The plot of True Conviction sounds more like a work of fiction than a documentary. Three wrongfully convicted men forming a detective agency to vindicate others falsely convicted of crimes they did not commit has the kind of symmetry that screenwriters love. But director Jamie Meltzer’s remarkable film follows the three very real three exonerated men, doing very real work that is, sadly, very necessary.
In 1997, Christopher Scott was sentenced to life in prison in Dallas, Texas for a murder he did not commit. 13 years later, he was exonerated. After getting out of prison, he founded House of Renewed Hope, with two other exonerated men – Johnnie Lindsey, who spent more than 25 years in prison after being falsely accused of rape, and Stephen Phillips, who served 26 years for a string of crimes he did not commit. Together they attempt to seek truth and justice for others who say they are falsely accused while attempting to make up for lost time the best they can.
Meltzer constructs True Conviction like a true-crime drama, unfolding over the course of two simultaneous investigations. The first, a quadruple homicide pinned on Max Soffar, a meth addict interrogated for almost an entire day before being coerced into what he says is a false conviction. The second, a man who says he was wrongfully put in prison for more than 30 years for robbing $250 from a hotel cashier. The film serves as blistering indictment of the Dallas police department, illustrating how, in the absence of evidence, it takes little more than a prosecutor’s desire to put you in prison to land you there.
In Max Soffar’s case, his prosecutor explains to Scott, Lindsey, and Phillips that Soffar had to be guilty because God gave him a sign on the day of the trial that he was. When Scott asks him if maybe the he wanted Soffar to be guilty and was simply looking for a sign, the prosecutor can’t image that’s the case. These are the waters in which Scott and his crew travel, where veiled racism, bias, and a predilection for guilty verdicts is masked by the divine right of the justice system. It’s not exactly a secret that systemic racist bias is at taint on our country’s entire justice system, but it can still be jarring to see it in motion.
In Christopher Scott’s case, he was simply guilty of being a black man in the wrong neighborhood at the wrong time. Told through heavily stylized animation, we see Scott the night he was arrested, brought in front of the weeping widow of the deceased, alone – not in a lineup, and was identified as the murderer. Case closed.
Melter balances the procedural elements of the film with a more intimate look at Scott, Lindsey, and Phillips’s post-prison life. Phillips explains that for every year they spent wrongfully incarcerated, they receive $80,000 from the state, which allows them to run their detective service, but hardly pays for lost time. Christopher Scott attempts to rebuild his relationship with his son whose fallen in with the wrong crowd in his father’s absence. Over the course of the film, his son is arrested for armed robbery, leaving Christopher’s grandson in his care. Phillips is pulled over at one point and the officer, who looks him up and wrongfully assumes he is a fellon, searches his car and finds a small amount of drugs, leading to his arrest where he waits to see whether the courts will rule the search legal or not.
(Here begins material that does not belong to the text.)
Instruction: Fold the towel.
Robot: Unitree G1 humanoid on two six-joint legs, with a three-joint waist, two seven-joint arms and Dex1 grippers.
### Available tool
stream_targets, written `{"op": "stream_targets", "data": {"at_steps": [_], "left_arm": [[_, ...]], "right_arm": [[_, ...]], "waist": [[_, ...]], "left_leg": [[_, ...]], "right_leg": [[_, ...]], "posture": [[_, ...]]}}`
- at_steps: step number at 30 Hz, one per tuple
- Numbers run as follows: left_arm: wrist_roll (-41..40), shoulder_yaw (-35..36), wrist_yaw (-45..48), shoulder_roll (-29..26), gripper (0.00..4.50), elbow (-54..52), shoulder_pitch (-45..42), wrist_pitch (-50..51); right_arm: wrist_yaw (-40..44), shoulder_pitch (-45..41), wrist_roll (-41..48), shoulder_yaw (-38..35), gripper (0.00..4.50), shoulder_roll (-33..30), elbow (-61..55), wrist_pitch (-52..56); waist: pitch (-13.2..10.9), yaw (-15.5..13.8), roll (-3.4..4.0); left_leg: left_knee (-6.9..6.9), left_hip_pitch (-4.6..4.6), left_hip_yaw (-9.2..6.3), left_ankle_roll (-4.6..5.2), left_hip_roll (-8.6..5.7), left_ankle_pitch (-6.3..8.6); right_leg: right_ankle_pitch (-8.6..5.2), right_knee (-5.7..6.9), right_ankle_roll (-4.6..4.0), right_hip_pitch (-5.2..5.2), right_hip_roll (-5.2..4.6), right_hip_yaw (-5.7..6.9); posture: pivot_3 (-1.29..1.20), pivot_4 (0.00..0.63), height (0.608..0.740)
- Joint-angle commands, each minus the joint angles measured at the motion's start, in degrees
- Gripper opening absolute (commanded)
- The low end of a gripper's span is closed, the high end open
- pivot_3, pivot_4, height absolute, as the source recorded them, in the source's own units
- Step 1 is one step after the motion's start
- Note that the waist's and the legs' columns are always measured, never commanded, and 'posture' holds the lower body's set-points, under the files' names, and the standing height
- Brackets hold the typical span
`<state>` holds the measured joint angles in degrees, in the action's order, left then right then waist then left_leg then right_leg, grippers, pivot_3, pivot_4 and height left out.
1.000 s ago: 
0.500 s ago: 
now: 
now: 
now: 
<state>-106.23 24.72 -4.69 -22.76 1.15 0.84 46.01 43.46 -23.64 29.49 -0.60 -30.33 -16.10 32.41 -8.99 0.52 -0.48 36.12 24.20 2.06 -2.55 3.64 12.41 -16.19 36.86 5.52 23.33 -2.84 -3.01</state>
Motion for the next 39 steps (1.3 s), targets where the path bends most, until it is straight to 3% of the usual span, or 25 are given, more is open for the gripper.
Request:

It’s in these moments that we see systemic, cyclical nature of our prison system.
The work of the House of Renewed Hope is defined by large setbacks and small but substantial victories. The film is an apt vehicle through which to investigate what might be the most egregious failing of the justice system. Structuring True Conviction like a procedural crime drama, Meltzer has turned a juggernaut of social injustice into something compulsively watchable, and that’s important. One of the most insidious things about false incarceration is that it’s invisible. We live in a country where people struggle to solve the problems they see every day; the problems you need to go looking for, they need a little help from people like Scott, Lindsey, and Phillips, and from films like this.
Verdict: 4 out of 5
In 2016, more than 166 people were exonerated, having been falsely convicted of crimes ranging from robbery to homicide. The average prison sentence of those exonerated was more than 15 years. By some researchers’ estimates, the United States has a false conviction rate for death row inmates of as high as 4.1%. That’s too damn high. By design, True Conviction doesn’t tackle the scope of these issues. It doesn’t interview experts or investigative reporters. It lets the stories of Scott, Lindsey, Phillips, and their detective work speak for themselves. True Conviction is as entertaining as it is deeply unsettling. This is a film designed to boil blood, and for anyone looking to get an education on America’s justice system – it should be considered required viewing.
True Conviction is having its world premiere at Tribeca Film Festival as part of the documentary competition.